I've been preparing for and doing Christian ministry going on forty years. (I entered Stetson University as a religion major in the fall of 1976.) Forty years . . . that's a biblical number, a long time to be in the wilderness, a long time to be in ministry. Believe me, there have been days, and weeks, and, yes, even a few years when there didn't seem to be too much distance between the wilderness and the ministry, when they even seemed like opposite sides of the same coin.

In those hard times, which I imagine you too have encountered -- at least if you've been following the way of Christ for any length of time -- you may have asked yourself the question, "What difference has it made after all?" Hang around the world long enough, give your life to following Jesus long enough; you just might wonder what good it has done.

Well, it's 7:30 p.m. and I'm writing this column on the Megabus making my way across Alligator Alley into the sunset on the way to Tampa. My friend Ruben Ortiz, our CBF Florida moderator, is seated across from me. We're on our way back home from the Parrot Jungle, where Touching Miami with Love celebrated its "Big Dreamers" with a luncheon that honored and thanked those who saw the possibilities that were planted in the hearts and minds of the children, youth, and families in Overtown. And because followers of Jesus saw those possibilities through the eyes of their faith, they invested their time, their money, their sweat, their prayers, and their faith into those lives.
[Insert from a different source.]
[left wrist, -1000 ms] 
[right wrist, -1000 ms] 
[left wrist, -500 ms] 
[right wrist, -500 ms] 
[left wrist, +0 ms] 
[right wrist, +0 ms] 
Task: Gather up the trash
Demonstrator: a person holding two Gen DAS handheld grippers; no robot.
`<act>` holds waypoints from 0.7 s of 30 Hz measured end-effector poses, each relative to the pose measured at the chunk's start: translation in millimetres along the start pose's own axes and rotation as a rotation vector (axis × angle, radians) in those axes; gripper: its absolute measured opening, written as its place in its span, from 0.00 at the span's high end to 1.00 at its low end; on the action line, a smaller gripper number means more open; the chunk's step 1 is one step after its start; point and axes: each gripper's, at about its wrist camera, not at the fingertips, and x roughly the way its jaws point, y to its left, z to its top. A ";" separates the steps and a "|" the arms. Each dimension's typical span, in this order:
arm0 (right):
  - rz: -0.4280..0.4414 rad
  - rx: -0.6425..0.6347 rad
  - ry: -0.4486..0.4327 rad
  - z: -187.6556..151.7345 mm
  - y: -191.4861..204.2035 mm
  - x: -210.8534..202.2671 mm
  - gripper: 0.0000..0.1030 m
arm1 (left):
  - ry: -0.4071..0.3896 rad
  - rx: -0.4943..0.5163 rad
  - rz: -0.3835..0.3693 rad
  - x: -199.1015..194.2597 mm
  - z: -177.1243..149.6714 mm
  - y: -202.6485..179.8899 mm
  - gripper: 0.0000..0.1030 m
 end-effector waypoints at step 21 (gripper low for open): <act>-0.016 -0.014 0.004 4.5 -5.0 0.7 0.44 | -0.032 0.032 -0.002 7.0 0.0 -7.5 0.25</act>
Today, one of the speakers was a young man named Isaac. He was on the program, but he arrived late. Maybe he got lost like Ruben and me. Anyway, Angel Pittman rearranged the program when he arrived so that we could hear what he had to say. I'm so glad that she did. Here's what I want you to know about what Isaac said.
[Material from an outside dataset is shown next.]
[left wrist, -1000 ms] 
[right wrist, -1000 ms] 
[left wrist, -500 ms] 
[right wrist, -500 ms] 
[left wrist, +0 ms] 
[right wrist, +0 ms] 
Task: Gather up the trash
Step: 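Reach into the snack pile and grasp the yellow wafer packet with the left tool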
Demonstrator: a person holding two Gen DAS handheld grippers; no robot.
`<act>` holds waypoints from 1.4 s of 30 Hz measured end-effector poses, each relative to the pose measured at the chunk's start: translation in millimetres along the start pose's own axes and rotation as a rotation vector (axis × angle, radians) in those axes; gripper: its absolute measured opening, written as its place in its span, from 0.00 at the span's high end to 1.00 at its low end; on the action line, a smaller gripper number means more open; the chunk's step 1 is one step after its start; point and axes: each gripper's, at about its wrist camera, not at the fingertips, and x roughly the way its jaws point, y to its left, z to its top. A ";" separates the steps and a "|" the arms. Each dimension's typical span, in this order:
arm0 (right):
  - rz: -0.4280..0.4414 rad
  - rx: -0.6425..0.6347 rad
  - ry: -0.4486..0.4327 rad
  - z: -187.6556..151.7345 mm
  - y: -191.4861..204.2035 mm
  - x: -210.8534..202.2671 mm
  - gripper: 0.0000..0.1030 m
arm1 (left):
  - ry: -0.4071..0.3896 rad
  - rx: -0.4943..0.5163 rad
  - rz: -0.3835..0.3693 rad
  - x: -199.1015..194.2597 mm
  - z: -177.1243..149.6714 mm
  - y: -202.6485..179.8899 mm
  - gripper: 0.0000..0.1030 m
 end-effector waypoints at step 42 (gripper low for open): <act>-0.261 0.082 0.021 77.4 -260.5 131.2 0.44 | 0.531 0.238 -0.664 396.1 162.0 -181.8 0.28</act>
He said that he started at TML when he was just a child. He was there, he said, before Jason and Angel. He was there before Trina and Amanda and the rest of the staff. He was one of the children that sat in a chair in the afterschool program ten years ago, twelve years ago. Maybe some of you who are reading this column taught him. I don't know, but TML's people, its staff and the volunteers and the church groups helped Isaac see that his life is a work of God. So today he works at TML as a fitness coach, helping the next generation of kids discover the dream for their lives that I believe is planted in their souls by the divine gardener.

Isaac ministers at TML because you were a part of his life. He ministers at TML because CBF Florida gave generously to purchase a building and bless it and together transform it into a space for grace. He ministers at TML because Cooperative Baptists across the US have given so that Jason and Angel (as well as their predecessors) can live and serve in Overtown. He ministers at TML because Trina Harris, TML's program director, saw his potential and dared to ask him to serve, to lead, to coach the kids of TML.
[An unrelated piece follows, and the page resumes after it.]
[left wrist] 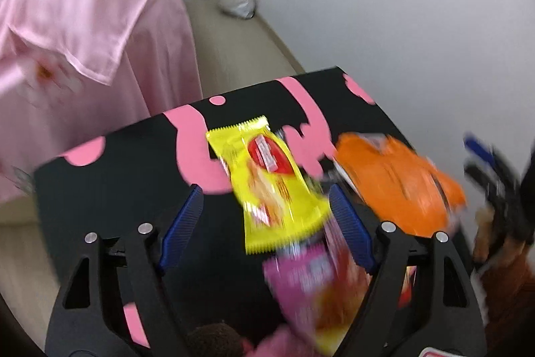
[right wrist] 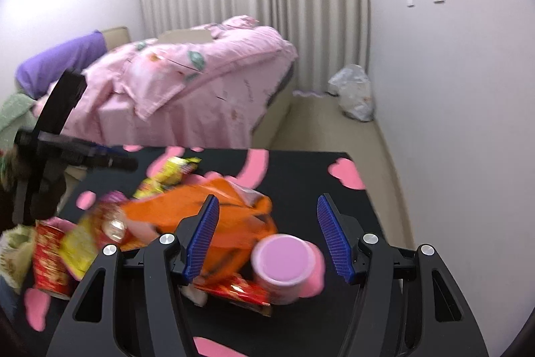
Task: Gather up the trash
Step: 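Reach into the snack pile and grasp the yellow wafer packet with the left tool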
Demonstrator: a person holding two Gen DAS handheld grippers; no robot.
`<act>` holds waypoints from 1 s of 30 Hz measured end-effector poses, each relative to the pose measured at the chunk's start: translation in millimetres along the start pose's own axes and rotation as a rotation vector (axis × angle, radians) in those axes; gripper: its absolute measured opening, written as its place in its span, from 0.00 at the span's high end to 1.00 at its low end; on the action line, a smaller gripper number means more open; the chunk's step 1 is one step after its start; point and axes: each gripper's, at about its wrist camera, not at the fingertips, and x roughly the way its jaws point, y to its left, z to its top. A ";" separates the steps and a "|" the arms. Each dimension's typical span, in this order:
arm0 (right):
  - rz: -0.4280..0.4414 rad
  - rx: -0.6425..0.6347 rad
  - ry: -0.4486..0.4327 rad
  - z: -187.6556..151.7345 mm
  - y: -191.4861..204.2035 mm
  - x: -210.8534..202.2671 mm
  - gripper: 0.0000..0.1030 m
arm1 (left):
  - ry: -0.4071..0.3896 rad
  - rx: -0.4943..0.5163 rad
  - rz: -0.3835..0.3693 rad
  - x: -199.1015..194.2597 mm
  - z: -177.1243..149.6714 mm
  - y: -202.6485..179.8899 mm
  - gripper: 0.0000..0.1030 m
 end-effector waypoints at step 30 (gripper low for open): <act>0.171 -0.237 0.092 -17.3 87.3 22.2 0.44 | -0.194 -0.128 -0.052 -140.3 -73.1 -43.0 0.84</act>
So today I was invited to the podium to receive a "Big Dreamer" award on behalf of the Cooperative Baptist Fellowship of Florida. As I held it, though, I knew that a lot of hands should have been holding it with me. I wish all of you -- everyone who prayed, everyone who gave, everyone who served, everyone who dreamed -- I wish you all could have stood on the platform with me. I especially wish that Pat and Carolyn Anderson could have heard and seen what became of their dream. I'm glad I was there. I'm glad Ruben was with me. And I'm glad that once more God allowed me to hear an answer to the question, "what difference have I (we) made? Today God answered the question as he has done before: with laughter, with Isaac.